What the task asks. The data below holds a line containing "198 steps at" and a line containing "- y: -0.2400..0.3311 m"; please quote exactly those two lines and every line between them, and nothing else.

[Stored items]

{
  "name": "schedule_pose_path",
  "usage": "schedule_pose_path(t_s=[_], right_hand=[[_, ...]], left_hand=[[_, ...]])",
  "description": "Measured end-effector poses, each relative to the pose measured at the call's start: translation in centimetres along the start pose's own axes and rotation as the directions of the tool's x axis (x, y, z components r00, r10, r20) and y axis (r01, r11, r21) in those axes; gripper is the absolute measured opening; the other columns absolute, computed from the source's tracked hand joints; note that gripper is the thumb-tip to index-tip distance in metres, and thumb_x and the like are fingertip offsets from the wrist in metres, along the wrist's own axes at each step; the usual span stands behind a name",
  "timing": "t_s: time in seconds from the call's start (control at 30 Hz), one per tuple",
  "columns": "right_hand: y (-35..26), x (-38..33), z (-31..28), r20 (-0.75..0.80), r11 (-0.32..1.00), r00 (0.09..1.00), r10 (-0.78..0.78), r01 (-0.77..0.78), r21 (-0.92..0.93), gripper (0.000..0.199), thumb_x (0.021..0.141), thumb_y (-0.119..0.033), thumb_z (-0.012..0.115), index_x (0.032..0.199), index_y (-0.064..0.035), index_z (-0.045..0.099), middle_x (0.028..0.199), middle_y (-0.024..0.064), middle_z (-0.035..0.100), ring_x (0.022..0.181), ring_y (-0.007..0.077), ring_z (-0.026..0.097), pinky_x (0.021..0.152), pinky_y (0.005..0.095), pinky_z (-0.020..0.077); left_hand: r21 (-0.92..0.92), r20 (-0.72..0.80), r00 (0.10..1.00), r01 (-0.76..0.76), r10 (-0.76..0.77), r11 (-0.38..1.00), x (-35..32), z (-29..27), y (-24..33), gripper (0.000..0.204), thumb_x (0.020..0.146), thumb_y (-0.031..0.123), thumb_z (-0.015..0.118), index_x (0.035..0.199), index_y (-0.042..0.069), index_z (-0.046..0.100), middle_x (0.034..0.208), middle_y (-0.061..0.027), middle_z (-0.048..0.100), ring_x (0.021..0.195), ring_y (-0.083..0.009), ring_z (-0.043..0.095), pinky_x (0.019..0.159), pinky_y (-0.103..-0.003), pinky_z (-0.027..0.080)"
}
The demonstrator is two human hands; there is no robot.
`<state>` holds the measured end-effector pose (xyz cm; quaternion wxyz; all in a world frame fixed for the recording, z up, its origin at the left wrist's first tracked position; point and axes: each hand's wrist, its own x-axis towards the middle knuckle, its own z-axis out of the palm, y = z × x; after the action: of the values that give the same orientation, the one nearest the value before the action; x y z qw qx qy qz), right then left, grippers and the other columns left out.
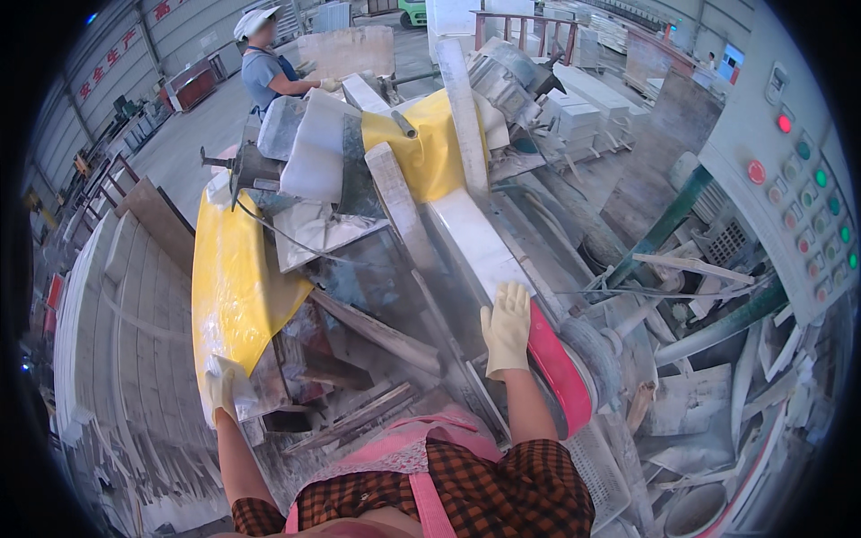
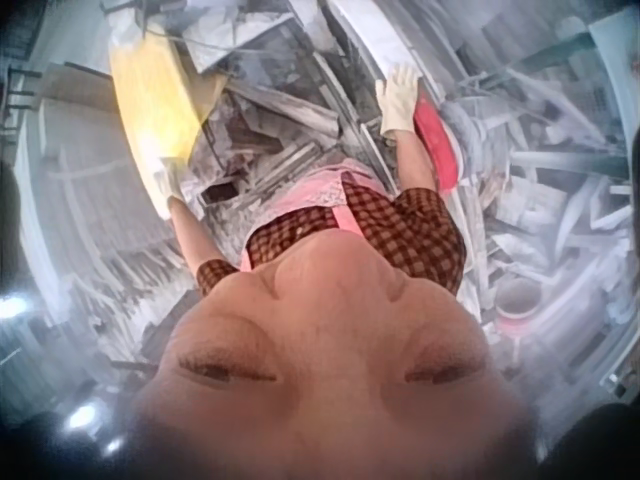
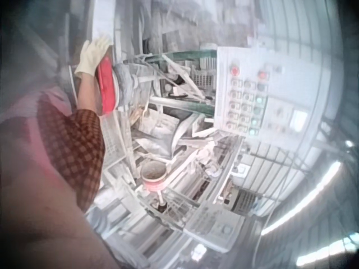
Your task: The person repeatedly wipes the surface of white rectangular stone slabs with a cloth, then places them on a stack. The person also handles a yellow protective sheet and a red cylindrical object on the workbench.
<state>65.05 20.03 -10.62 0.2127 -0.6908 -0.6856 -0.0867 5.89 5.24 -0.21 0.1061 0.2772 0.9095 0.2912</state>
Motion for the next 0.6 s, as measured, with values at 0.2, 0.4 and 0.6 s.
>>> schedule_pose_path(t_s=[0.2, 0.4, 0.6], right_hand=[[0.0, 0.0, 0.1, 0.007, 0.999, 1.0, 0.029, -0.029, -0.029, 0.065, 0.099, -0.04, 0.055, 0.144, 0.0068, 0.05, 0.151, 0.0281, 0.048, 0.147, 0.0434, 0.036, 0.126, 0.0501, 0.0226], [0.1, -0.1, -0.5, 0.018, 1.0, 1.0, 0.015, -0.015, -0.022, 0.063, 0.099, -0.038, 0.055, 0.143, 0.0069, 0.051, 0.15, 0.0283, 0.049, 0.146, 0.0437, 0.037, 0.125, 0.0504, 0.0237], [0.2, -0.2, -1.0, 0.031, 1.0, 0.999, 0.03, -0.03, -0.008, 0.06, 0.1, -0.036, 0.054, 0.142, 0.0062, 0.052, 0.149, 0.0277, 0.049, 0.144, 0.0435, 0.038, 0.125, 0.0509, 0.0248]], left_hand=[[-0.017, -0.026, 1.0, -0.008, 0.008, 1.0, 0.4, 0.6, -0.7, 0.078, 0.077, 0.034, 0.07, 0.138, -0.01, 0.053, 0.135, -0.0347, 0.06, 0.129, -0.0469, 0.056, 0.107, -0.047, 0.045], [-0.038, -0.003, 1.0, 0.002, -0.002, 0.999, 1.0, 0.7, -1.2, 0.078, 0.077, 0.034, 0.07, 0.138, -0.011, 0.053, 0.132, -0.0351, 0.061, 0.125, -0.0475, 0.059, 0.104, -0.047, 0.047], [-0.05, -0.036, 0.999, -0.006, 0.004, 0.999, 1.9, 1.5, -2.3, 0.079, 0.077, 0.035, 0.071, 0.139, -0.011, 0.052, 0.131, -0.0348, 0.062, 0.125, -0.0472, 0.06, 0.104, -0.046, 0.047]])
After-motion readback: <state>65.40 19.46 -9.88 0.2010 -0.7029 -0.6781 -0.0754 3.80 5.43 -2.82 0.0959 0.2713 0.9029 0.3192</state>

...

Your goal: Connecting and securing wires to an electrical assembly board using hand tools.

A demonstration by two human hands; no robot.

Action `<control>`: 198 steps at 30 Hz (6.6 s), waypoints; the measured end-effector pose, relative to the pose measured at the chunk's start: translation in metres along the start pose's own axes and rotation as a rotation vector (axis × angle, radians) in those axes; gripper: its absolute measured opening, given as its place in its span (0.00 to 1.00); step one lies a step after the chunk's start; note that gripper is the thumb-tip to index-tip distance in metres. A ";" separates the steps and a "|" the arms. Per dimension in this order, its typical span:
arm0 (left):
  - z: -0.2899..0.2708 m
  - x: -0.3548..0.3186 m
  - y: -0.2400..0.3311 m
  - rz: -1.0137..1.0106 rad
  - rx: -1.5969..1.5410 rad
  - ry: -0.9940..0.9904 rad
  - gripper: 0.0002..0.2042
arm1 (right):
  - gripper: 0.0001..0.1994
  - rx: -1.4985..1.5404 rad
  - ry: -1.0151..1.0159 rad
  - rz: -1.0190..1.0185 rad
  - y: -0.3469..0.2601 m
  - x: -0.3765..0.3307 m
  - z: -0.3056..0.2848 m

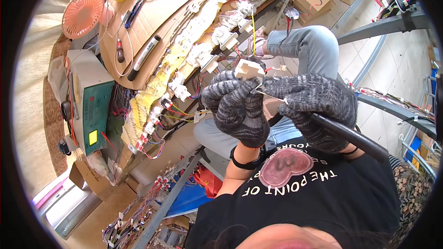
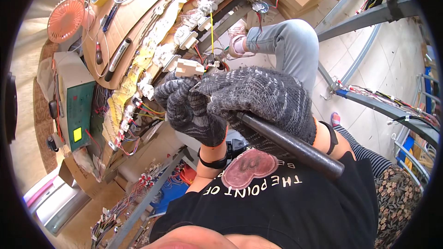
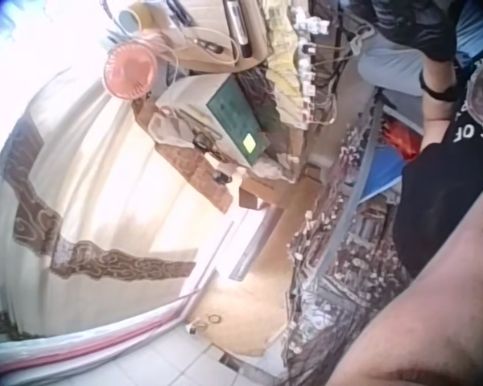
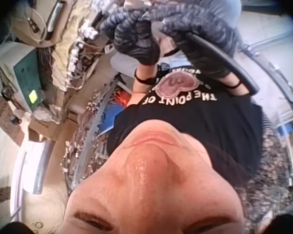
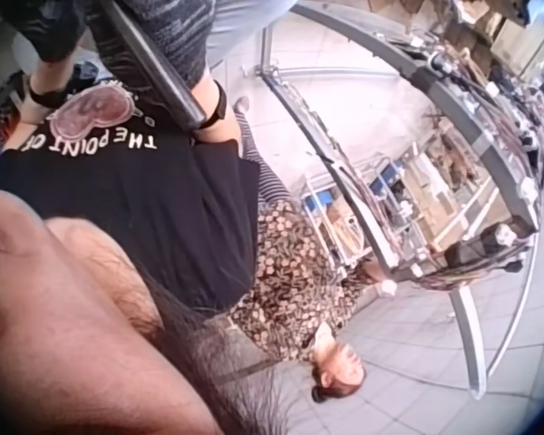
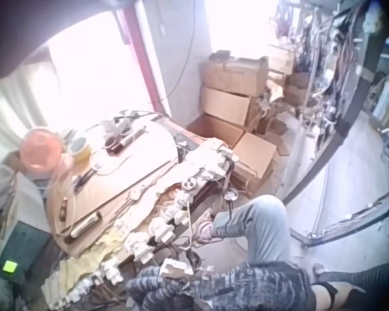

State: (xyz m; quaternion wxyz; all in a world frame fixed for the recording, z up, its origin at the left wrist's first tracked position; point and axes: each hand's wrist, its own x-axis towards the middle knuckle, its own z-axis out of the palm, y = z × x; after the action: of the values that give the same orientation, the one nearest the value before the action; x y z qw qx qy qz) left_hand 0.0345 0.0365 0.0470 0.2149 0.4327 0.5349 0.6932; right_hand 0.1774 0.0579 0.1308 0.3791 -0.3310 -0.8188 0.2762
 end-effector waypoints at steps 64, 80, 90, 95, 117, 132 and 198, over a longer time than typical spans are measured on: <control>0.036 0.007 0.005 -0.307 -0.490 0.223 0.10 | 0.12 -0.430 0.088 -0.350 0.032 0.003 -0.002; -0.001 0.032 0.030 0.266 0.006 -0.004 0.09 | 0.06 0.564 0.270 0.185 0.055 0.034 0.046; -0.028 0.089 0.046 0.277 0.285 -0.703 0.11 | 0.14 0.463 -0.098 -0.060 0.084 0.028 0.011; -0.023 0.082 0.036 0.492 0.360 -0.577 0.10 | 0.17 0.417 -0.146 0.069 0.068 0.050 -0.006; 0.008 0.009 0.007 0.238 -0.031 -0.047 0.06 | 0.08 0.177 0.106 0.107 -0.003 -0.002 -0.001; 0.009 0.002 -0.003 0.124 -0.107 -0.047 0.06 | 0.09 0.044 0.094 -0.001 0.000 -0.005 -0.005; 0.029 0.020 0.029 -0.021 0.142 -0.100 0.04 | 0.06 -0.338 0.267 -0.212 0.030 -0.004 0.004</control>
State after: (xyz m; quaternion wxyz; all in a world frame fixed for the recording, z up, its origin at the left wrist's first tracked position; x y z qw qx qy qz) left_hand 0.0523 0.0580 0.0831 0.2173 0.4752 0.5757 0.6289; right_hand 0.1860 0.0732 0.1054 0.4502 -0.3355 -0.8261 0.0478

Task answer.
Action `<control>`: 198 steps at 30 Hz (6.6 s), waypoints; the measured end-effector pose, relative to the pose measured at the chunk's start: translation in metres along the start pose's own axes and rotation as a rotation vector (axis × angle, radians) in those axes; gripper: its absolute measured opening, given as its place in its span (0.00 to 1.00); step one lies a step after the chunk's start; note that gripper is the thumb-tip to index-tip distance in metres. A ";" separates the steps and a "|" the arms. Per dimension in this order, its typical span:
arm0 (left):
  - z: -0.2899..0.2708 m
  - x: -0.3548..0.3186 m
  - y: -0.2400..0.3311 m

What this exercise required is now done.